You're basically picking one of those points as being pegged closer to reality, and then constructing the rest of the game from there. Whichever one you prioritize as more important to your connection to the game world determines how you feel about this.

Personally, I'm in the former camp, but I don't really have a problem with Graze, precisely because it's a pretty small amount of damage. The larger the number got, the more annoying I suspect I'd find it.
 

Reef

Hero
I didn't mean to launch another dozen page discussion on it. I know it's been done to death, and one of those topics that no one is going to change their minds on. I just meant I think that's where the divide probably lies on the whole Damage on a Miss issue.
 


Damage on a miss is ace. The graze property is fun.

However, I’d rather like it to become the fighter’s schtick at a certain level, rather than be limited to certain weapons. I see it as making fighters a dependable, consistent combatant in the way that expertise makes rogues dependable, consistent infiltrators. “At level X, fighters always graze their target.”

Barbarians hit super hard but can be swingy, fighters grind you down with the attrition of superior technique.
Remember that fighters can reassign weapon masteries at higher levels!
 

Rejuvenator

Explorer
Easiest answer:

You swing with such force and wild abandon that the opponent is put into a negative position or is otherwise somehow still hurt even when avoiding the attack.
As I referenced a couple times, this general angle is also how I imagined the designers meant to convey it.

As @Reef mentioned, maybe change it from "Graze" to something like "Deplete", and I'm halfway there... not 100%, but starting to see it more.
 

Charlaquin

Goblin Queen (She/Her/Hers)
I like the idea that these weapons are so massive that it takes extra work to block or dodge them. That you even feel it through the armour. But I wonder if the name ‘Graze’ conveys that.

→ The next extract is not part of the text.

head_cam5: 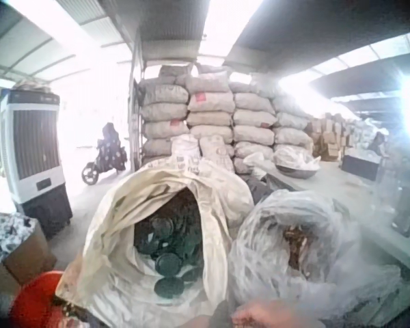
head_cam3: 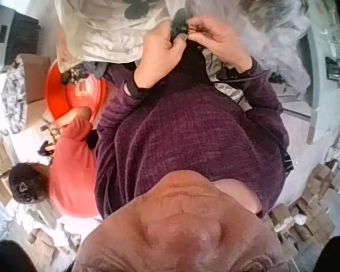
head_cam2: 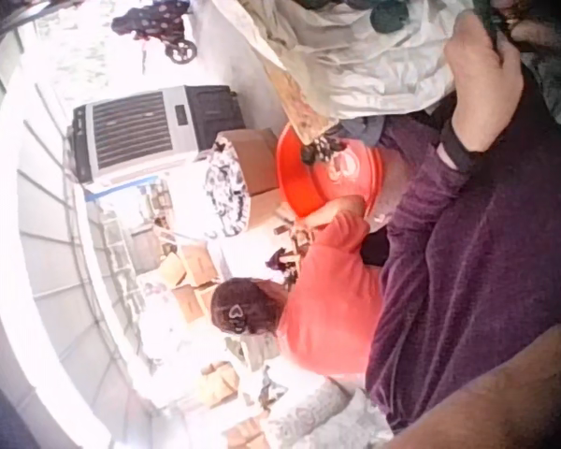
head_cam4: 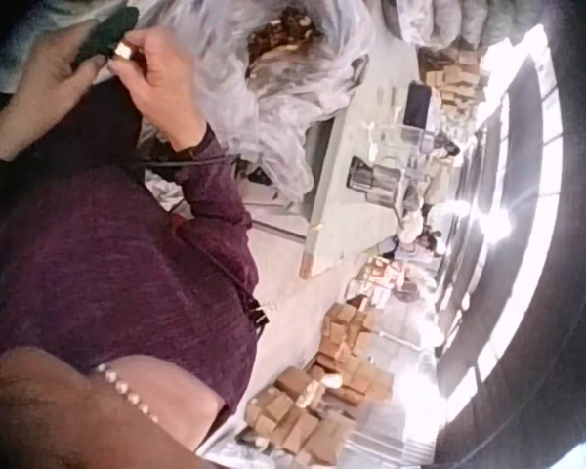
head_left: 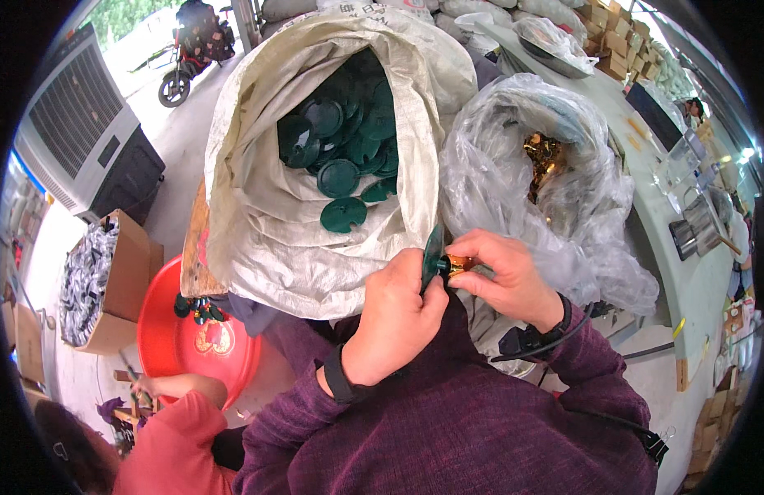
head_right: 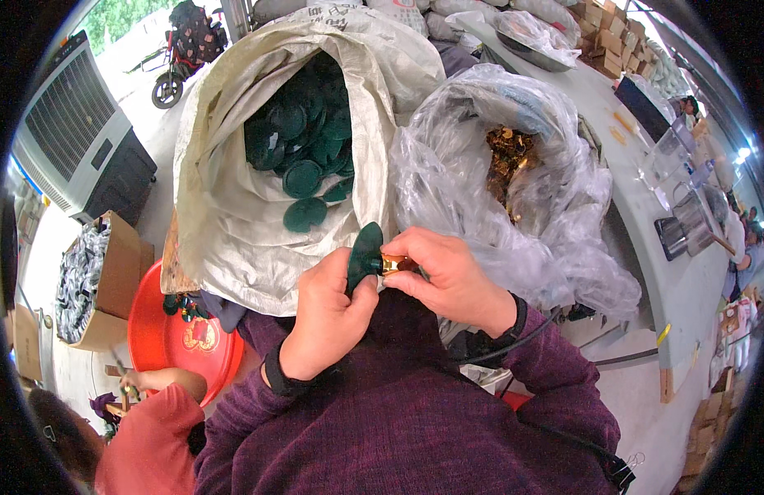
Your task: Assembling small plastic and metal components together.
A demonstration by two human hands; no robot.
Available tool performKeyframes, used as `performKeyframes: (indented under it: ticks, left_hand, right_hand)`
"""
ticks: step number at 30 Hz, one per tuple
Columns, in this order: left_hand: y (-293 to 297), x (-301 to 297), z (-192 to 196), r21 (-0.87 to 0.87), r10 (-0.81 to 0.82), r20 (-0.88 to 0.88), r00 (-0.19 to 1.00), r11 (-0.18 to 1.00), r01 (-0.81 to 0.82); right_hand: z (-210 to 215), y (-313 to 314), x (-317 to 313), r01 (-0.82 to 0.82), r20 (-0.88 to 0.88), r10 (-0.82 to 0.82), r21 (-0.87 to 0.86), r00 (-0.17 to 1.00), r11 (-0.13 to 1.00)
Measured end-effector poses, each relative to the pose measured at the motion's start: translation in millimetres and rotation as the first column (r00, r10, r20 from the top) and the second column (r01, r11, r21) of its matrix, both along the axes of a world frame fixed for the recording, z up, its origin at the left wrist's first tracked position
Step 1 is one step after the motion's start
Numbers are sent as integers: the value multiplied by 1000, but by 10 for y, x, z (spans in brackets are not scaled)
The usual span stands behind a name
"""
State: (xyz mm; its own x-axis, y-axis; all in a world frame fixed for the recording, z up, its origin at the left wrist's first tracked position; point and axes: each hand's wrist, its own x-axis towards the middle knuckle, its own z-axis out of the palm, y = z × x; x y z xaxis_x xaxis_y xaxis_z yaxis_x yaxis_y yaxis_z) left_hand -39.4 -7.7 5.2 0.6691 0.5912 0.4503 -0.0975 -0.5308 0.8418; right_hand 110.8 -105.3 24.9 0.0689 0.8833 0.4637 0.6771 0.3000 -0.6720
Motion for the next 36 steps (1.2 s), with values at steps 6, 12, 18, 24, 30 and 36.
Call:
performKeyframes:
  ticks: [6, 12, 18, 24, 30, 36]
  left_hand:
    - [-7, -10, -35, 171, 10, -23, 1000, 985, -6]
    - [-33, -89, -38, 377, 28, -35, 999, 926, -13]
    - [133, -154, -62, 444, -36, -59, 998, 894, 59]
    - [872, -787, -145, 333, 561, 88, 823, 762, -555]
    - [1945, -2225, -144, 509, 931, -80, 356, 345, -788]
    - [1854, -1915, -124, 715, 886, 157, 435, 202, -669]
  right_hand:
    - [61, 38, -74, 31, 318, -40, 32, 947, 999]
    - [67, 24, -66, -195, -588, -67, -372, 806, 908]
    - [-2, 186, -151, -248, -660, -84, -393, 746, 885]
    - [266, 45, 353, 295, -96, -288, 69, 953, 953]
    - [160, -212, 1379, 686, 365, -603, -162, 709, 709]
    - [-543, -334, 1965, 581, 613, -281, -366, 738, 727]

Maybe something like Gruelling, or Punishing. Um…guess that doesn’t fit with the naming pattern. Tire? Weary?

Oh well, that’s why no one is asking me to write this stuff…
I think a lot of these properties are poorly named. When light hammers have “nick” and you think, “that actually fits,” you know it’s named wrong.
 

As I referenced a couple times, this general angle is also how I imagined the designers meant to convey it.

As @Reef mentioned, maybe change it from "Graze" to something like "Deplete", and I'm halfway there... not 100%, but starting to see it more.
It is also a little bit anime, and if you aren't into things like Berserk etc, I think it'll seem more "out there."